TASK REQUIREMENTS> Every line in the data below that includes "packet" belongs in the answer, copied as it stands.

LISTED RECORDS>
════════════════════

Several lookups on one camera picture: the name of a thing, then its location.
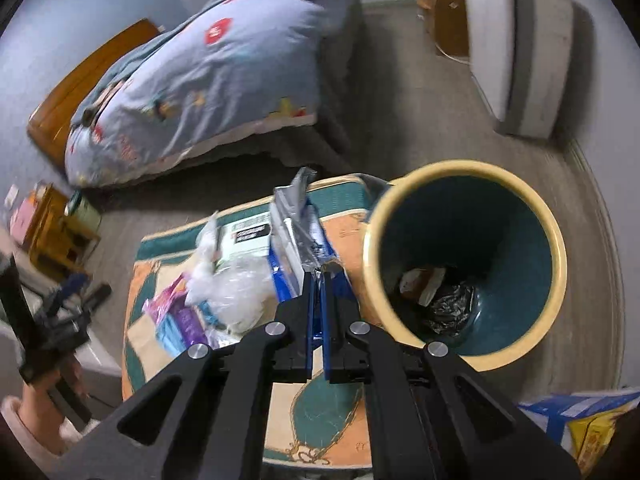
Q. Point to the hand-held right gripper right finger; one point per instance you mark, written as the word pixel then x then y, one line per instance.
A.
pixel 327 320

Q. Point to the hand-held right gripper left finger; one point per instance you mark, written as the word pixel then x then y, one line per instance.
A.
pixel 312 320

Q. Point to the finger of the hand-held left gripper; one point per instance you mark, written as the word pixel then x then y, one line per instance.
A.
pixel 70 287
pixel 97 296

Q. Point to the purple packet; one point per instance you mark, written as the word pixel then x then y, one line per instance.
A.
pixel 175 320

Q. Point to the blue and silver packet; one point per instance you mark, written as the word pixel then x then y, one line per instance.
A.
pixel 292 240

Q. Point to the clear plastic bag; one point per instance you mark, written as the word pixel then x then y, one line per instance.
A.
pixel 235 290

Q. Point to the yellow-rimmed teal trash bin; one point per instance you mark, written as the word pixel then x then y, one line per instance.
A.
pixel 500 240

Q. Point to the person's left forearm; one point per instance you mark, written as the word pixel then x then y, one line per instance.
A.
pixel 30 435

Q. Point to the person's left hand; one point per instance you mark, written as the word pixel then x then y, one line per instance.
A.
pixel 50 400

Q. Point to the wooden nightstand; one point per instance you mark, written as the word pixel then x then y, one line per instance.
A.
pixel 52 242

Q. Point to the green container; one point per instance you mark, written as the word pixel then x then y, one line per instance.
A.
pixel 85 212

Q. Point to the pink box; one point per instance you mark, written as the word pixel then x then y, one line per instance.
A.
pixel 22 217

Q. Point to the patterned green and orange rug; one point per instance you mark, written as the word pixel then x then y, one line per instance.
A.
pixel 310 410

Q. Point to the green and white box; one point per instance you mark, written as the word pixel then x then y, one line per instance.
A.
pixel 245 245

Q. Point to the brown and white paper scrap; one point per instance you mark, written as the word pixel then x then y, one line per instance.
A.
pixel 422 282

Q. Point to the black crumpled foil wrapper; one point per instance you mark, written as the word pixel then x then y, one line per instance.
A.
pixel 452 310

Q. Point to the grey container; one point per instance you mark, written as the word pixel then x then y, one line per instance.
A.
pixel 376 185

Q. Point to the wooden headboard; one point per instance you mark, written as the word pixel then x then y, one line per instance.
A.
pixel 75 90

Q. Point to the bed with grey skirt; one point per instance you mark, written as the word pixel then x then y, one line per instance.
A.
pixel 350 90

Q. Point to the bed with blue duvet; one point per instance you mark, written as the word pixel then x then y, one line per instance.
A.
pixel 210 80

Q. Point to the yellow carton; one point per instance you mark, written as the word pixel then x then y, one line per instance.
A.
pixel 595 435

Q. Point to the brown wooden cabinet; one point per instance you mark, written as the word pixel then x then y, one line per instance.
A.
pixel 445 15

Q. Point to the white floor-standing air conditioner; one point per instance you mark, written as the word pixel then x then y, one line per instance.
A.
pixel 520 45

════════════════════

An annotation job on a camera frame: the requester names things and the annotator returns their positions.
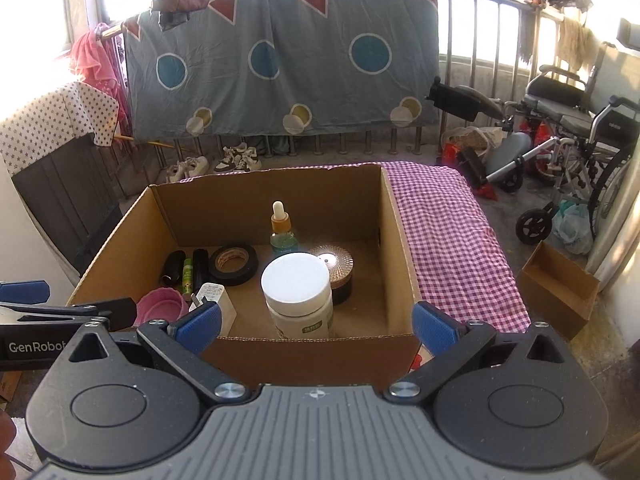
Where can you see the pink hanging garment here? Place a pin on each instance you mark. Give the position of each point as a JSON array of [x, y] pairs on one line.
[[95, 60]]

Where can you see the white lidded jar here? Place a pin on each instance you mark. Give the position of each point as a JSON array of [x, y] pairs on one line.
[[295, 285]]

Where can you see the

════════════════════

OUTPUT OF THE EXERCISE>
Q. Point to the purple packet; one point per instance you mark, written as the word pixel then x then y, one line per instance.
Q. Point to the blue and silver packet; one point per instance you mark, written as the word pixel then x then y, one line per instance.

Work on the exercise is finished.